→ **Task objective**
Nothing in the data should be left out, so repeat it all exactly.

→ **Given data**

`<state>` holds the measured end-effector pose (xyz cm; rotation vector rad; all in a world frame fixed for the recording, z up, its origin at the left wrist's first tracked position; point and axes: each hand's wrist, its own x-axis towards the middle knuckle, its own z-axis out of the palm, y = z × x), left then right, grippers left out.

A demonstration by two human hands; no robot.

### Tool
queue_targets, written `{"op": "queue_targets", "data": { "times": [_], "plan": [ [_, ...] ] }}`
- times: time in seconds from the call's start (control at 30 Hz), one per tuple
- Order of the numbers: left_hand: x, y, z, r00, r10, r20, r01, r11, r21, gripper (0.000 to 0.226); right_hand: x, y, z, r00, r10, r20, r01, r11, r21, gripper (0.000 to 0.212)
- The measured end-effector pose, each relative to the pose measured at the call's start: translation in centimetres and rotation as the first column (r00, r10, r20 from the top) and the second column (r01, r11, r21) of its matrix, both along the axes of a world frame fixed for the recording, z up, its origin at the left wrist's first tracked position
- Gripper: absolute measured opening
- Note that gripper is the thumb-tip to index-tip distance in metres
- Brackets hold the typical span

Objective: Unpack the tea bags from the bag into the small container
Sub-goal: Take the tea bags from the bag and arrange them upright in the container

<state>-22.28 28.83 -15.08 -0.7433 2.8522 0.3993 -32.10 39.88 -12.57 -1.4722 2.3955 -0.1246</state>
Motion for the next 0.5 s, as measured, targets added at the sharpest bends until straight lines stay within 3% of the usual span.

→ **Task output**
`<state>` holds the measured end-effector pose (xyz cm; rotation vector rad; all in a world frame fixed for the recording, z up, its origin at the left wrist's first tracked position; point and axes: each hand's wrist, its own x-axis towards the middle knuckle, its own z-axis out of the palm, y = z × x), left then right, grippers left out.

A demonstration by two human hands; no robot.

### Tool
queue_targets, written `{"op": "queue_targets", "data": { "times": [_], "plan": [ [_, ...] ] }}`
- times: time in seconds from the call's start (control at 30 Hz), one per tuple
- Order of the numbers: left_hand: x, y, z, r00, r10, r20, r01, r11, r21, gripper (0.000 to 0.226); right_hand: x, y, z, r00, r10, r20, r01, r11, r21, gripper (0.000 to 0.212)
- The measured end-effector pose, each relative to the pose measured at the call's start: translation in centimetres and rotation as the first column (r00, r10, r20 from the top) and the second column (r01, r11, r21) of its matrix, both along the axes of a world frame fixed for the recording, z up, its origin at the left wrist's first tracked position
- Gripper: absolute measured opening
- Note that gripper is the thumb-tip to index-tip distance in metres
- Brackets hold the typical span

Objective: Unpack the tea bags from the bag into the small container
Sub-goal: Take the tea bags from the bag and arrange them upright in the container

<state>-22.28 28.83 -15.08 -0.7433 2.8522 0.3993 -32.10 39.88 -12.57 -1.4722 2.3955 -0.1246</state>
Motion for the next 0.5 s, as measured, targets added at the sharpest bends until straight lines stay within 3% of the usual span.

With that, the exercise is finished.